In 1993 I worked with some of the world’s best OCR scanners and various text to speech systems, as a volunteer in a program to help blind graduate students.
By 1997 I was deploying industry leading speech to text at a major clinical and research hospital….
The technology and subject matter has been familiar to me for three decades, particularly the pace of development and change.
The Verge, for example, clearly explained in 2016 that fake generative speech was not yet realistic.
Google’s DeepMind artificial intelligence has produced what could be some of the most realistic-sounding machine speech yet…although it was less convincing than actual human speech. […] WaveNet isn’t going to be showing up in something like Google Assistant right now — its step-by-step processing system requires a comparatively huge amount of computing power.
More to the point, the initial paper outlining the technology was only published in September of 2016.
Adobe infamously in 2016 did a gimmicky demo of voice-editing “Soundshop” (e.g. Photoshop for sound) and it was very unconvincing.
At a live demo in San Diego on Thursday, Adobe took a digitised recording of a man saying “and I kissed my dogs and my wife” and changed it to say “and I kissed Jordan three times”.
Obviously reducing signal quality is like using a smudge tool on a photo. If your finger pushes color pixels enough, a digital image of a brown cow might be made to look instead like a very blurry mud puddle, yet that is not true generative photography let alone speech.
The Adobe product news in fact admitted a large gap between their stunt and reality:
…a spokeswoman stressed that this did not mean its release was imminent. “[It] may or may not be released as a product or product feature,” she told the BBC. “No ship date has been announced.”
Adobe basically announced software for autotune, which was like announcing nothing at all.
To be fair, the main stage stunt inspired further research such as more Google papers (e.g. Tacotron) and a Masters Degree thesis in 2019, which clearly states the state of things expected in 2020.
Recent advances in deep learning have shown impressive results in the domain of text-to-speech. To this end, a deep neural network is usually trained using a corpus of several hours of professionally recorded speech from a single speaker. Giving a new voice to such a model is highly expensive, as it requires recording a new dataset and retraining the model.
Thus it was around 2020 when quality and performance improved noticably. However, researchers still referenced expensive compute power and at least 50 hours of sample audio from a targeted speaker for proper fidelity.
All this goes to show 2016 definitely was not yet a time for fake speech with a target voice to be easily generated. The mass popularization of fake speech came later with attention-seeking projects like 15.ai.
Now that we have context and history set, take note of how the pathological liar Elon Musk is now making absurd claims about voice in court.
A plaintiff was set to depose Elon Musk regarding his very infamous comments in 2016 like this one:
A Model S and Model X, at this point, can drive autonomously with greater safety than a person. Right now.
Or the many written ones like these two statements fraudulently pushing people in 2016 to trust Autopilot as crash avoidance (an obvious and dangerous lie):
Despite overwhelming proof to the contrary, Musk had his lawyers argue that he should not be deposed because (1) he doesn’t have a very good memory and (2) he “like many public figures, is the subject of many ‘deepfake’ videos and audio recordings that purport to show him saying and doing things he never actually said or did.”
If you ever wondered why Musk uses an X in all his companies, this is it.
The amorphous, undefined, irresponsible X signifies a shallow childish vision of always being able to avoid shame, blame and accountability.
I really didn’t need to prove that the technical voice capabilities actually did not exist in 2016. I did it only because it is so easy to prove Musk a liar.
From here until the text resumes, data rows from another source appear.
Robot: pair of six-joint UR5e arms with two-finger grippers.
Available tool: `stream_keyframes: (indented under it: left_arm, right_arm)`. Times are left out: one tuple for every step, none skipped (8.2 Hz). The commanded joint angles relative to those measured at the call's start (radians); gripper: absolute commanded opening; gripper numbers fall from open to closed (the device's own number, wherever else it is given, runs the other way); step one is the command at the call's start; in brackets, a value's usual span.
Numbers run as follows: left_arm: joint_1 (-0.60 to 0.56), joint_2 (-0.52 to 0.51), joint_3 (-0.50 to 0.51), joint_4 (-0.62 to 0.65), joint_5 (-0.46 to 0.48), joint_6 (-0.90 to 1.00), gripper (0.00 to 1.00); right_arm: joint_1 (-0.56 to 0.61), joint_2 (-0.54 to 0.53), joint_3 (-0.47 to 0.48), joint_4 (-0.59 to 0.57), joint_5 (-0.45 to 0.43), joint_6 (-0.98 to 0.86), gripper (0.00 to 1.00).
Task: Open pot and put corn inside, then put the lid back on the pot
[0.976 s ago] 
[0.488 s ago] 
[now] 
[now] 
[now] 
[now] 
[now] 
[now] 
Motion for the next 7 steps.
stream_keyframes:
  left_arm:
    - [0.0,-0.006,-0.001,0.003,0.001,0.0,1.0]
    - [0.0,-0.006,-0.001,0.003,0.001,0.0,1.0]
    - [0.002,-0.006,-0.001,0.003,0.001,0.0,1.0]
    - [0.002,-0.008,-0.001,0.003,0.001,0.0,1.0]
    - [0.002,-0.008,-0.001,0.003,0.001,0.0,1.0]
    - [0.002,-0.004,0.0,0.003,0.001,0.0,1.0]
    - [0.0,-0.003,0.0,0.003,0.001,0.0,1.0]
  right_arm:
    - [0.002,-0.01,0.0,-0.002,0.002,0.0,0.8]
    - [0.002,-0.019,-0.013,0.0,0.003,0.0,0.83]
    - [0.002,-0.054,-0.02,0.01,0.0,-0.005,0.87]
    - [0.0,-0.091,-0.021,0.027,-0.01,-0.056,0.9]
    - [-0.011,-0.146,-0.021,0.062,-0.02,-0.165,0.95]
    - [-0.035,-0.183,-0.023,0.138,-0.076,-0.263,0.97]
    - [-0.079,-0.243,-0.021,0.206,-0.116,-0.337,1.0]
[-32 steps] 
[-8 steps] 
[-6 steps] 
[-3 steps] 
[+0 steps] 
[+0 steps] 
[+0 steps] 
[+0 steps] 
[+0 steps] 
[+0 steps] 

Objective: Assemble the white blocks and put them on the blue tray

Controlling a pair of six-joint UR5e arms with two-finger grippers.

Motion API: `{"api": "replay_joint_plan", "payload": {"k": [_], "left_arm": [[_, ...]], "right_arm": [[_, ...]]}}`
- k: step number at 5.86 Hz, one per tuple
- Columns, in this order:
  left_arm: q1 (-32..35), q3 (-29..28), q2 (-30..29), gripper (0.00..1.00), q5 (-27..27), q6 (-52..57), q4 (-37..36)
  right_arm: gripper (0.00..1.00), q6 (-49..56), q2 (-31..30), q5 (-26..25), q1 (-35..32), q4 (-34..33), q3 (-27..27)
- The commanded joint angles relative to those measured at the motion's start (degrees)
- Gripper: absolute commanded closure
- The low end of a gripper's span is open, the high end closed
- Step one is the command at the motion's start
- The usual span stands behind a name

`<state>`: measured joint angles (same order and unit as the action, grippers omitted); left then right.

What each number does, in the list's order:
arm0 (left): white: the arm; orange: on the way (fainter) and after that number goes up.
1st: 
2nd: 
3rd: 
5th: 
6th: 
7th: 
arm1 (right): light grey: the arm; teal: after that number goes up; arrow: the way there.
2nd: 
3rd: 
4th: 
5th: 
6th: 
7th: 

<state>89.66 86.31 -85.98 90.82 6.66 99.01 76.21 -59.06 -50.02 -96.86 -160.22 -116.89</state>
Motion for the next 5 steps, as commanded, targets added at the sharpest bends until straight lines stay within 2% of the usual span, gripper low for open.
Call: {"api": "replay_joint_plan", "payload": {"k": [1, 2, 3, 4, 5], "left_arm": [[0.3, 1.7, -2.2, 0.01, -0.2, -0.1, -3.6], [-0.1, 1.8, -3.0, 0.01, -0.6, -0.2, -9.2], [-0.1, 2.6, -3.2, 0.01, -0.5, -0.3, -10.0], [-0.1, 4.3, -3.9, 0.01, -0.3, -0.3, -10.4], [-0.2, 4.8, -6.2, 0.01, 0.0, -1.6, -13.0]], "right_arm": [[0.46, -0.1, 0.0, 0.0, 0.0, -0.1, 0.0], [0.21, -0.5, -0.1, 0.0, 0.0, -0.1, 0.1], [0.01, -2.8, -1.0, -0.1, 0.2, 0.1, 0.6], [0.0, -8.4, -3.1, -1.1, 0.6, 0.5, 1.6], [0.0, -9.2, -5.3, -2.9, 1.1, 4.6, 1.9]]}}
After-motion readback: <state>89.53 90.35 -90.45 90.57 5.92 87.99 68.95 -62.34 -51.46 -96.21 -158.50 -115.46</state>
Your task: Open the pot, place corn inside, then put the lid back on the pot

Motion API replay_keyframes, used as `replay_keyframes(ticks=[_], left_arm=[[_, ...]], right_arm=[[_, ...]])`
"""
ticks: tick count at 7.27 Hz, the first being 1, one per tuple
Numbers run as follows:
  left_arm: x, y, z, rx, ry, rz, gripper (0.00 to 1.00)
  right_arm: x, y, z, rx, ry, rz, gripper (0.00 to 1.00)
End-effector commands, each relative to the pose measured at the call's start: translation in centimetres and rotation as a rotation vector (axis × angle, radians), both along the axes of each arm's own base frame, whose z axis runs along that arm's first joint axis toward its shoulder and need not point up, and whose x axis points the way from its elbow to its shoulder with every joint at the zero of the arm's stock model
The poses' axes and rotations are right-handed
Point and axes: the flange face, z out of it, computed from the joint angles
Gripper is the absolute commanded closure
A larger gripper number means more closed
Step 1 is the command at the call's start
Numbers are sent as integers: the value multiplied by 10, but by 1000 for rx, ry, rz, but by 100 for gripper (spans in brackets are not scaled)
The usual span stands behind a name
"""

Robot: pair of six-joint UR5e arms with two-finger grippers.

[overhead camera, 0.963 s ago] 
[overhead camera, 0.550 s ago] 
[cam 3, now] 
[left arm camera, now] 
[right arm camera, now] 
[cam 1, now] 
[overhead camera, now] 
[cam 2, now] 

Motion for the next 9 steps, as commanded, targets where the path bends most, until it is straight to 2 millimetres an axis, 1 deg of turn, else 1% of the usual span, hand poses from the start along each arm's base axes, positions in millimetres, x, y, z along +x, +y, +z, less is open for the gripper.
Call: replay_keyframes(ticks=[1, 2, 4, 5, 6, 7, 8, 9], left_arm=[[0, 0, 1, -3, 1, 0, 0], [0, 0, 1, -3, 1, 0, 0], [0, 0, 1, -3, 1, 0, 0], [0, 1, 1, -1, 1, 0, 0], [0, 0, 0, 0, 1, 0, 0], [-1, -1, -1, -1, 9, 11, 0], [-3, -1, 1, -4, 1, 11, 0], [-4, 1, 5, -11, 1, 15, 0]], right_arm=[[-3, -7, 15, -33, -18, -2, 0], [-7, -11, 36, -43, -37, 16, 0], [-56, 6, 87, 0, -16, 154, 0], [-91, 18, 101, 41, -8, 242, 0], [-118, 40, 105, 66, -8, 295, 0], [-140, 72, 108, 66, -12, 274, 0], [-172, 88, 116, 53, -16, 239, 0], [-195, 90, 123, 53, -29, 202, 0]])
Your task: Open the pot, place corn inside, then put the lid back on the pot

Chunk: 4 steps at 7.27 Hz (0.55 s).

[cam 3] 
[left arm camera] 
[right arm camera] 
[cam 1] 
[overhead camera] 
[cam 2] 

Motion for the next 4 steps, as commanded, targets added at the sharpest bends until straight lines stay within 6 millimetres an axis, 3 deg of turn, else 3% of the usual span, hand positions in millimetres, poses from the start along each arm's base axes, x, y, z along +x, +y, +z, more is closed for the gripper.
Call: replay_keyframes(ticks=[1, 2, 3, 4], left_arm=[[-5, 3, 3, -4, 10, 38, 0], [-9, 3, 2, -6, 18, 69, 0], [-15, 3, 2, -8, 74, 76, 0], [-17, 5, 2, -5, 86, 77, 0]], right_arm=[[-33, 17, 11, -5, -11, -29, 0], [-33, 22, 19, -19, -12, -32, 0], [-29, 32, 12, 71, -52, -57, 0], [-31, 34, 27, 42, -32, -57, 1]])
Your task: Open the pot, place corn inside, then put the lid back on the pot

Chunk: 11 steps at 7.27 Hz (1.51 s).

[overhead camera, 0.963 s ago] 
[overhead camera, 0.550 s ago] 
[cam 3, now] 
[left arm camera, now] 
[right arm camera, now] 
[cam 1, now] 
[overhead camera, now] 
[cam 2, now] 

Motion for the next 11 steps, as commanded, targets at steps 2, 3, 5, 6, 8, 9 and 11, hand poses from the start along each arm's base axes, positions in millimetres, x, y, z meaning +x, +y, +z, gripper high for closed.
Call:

Musk makes false claims about technology capabilities, over and over and over again. In this case his false claims in 2016 are meant to be covered up with him making false claims in 2023.
In other words, we knew in 2016 he was completely divorced from reality and there are copious examples of him overpromising and underdelivering safety features.
When Musk said in various ways in 2016 that his car was safer than a human, I started a presentation series right then explaining how that was not true. I gave a keynote at a security conference on it.
Musk did not at any point contradict, or in any way indicate that he disagreed with, his ongoing VERY INFAMOUS widespread statements about Tesla safety attributed to him. Over and over he said outlandish and dangerously irresponsible things about Tesla.
I noticed and tracked the clear dangers to society because I was always waiting on him to stop misrepresenting safety, to become responsible.
Obviously, just like his cars, he only learns how to be worse.